TASK OBJECTIVE: Only the pictures should be left out; repeat the rest of the data exactly.

GIVEN DATA:
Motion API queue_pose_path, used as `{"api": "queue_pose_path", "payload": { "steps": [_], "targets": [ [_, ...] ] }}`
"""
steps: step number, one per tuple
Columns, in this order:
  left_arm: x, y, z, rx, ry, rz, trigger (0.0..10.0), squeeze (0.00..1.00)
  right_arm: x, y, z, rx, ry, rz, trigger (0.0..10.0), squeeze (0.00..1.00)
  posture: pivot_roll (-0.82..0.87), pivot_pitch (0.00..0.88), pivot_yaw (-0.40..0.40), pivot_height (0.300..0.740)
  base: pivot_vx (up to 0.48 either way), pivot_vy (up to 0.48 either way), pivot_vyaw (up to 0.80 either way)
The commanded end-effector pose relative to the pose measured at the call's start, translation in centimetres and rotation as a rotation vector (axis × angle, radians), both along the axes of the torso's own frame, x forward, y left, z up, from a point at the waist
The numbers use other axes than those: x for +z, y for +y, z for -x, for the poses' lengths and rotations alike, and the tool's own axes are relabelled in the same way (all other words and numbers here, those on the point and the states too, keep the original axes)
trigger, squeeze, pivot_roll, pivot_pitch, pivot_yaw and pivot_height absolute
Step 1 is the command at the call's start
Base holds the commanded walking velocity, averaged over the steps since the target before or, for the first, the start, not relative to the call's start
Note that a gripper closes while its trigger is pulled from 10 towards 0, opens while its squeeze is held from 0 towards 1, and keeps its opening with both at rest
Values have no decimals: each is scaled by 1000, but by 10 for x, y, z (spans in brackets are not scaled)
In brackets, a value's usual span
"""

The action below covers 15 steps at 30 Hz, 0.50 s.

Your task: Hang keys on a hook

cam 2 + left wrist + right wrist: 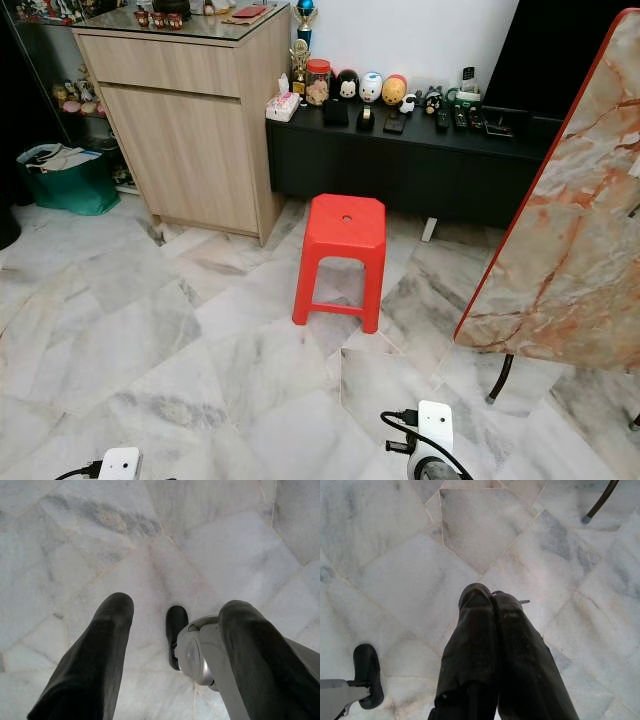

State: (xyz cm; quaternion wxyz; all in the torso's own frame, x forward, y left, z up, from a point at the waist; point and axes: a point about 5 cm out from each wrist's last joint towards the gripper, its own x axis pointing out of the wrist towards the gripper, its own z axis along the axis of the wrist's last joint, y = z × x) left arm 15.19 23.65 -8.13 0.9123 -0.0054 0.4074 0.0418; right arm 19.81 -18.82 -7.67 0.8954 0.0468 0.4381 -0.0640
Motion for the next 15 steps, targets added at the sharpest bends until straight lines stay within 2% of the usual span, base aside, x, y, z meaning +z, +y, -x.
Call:
{"api": "queue_pose_path", "payload": {
  "steps": [1,15],
  "targets": [
    [-1,1,3,2,21,2,10000,0,-1,-1,1,1,8,8,10000,0,107,0,-66,740,0,0,0],
    [-2,0,4,-5,25,4,10000,0,-1,-1,2,1,2,-6,10000,0,109,0,-68,740,0,0,0]
  ]
}}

EXPECTED OUTPUT:
Motion API queue_pose_path, used as `{"api": "queue_pose_path", "payload": { "steps": [_], "targets": [ [_, ...] ] }}`
"""
steps: step number, one per tuple
Columns, in this order:
  left_arm: x, y, z, rx, ry, rz, trigger (0.0..10.0), squeeze (0.00..1.00)
  right_arm: x, y, z, rx, ry, rz, trigger (0.0..10.0), squeeze (0.00..1.00)
  posture: pivot_roll (-0.82..0.87), pivot_pitch (0.00..0.88), pivot_yaw (-0.40..0.40), pivot_height (0.300..0.740)
  base: pivot_vx (up to 0.48 either way), pivot_vy (up to 0.48 either way), pivot_vyaw (up to 0.80 either way)
The commanded end-effector pose relative to the pose measured at the call's start, translation in centimetres and rotation as a rotation vector (axis × angle, radians), both along the axes of the torso's own frame, x forward, y left, z up, from a point at the waist
The numbers use other axes than those: x for +z, y for +y, z for -x, for the poses' lengths and rotations alike, and the tool's own axes are relabelled in the same way (all other words and numbers here, those on the point and the states too, keep the original axes)
trigger, squeeze, pivot_roll, pivot_pitch, pivot_yaw and pivot_height absolute
Step 1 is the command at the call's start
Base holds the commanded walking velocity, averaged over the steps since the target before or, for the first, the start, not relative to the call's start
Note that a gripper closes while its trigger is pulled from 10 towards 0, opens while its squeeze is held from 0 towards 1, and keeps its opening with both at rest
Values have no decimals: each is scaled by 1000, but by 10 for x, y, z (spans in brackets are not scaled)
In brackets, a value's usual span
"""

The action below covers 15 steps at 30 Hz, 0.50 s.

Your task: Hang keys on a hook

cam 2 + left wrist + right wrist: 

State: (xyz cm; quaternion wxyz; all in the torso's own frame, x forward, y left, z up, from a point at the waist; point and axes: a point about 5 cm out from each wrist's last joint towards the gripper, its own x axis pointing out of the wrist towards the gripper, its own z axis along the axis of the wrist's last joint, y = z × x) left arm 15.19 23.65 -8.13 0.9123 -0.0054 0.4074 0.0418; right arm 19.81 -18.82 -7.67 0.8954 0.0468 0.4381 -0.0640
Motion for the next 15 steps, targets added at the sharpest bends until straight lines stay within 2% of the usual span, base aside, x, y, z meaning +z, +y, -x.
Call:
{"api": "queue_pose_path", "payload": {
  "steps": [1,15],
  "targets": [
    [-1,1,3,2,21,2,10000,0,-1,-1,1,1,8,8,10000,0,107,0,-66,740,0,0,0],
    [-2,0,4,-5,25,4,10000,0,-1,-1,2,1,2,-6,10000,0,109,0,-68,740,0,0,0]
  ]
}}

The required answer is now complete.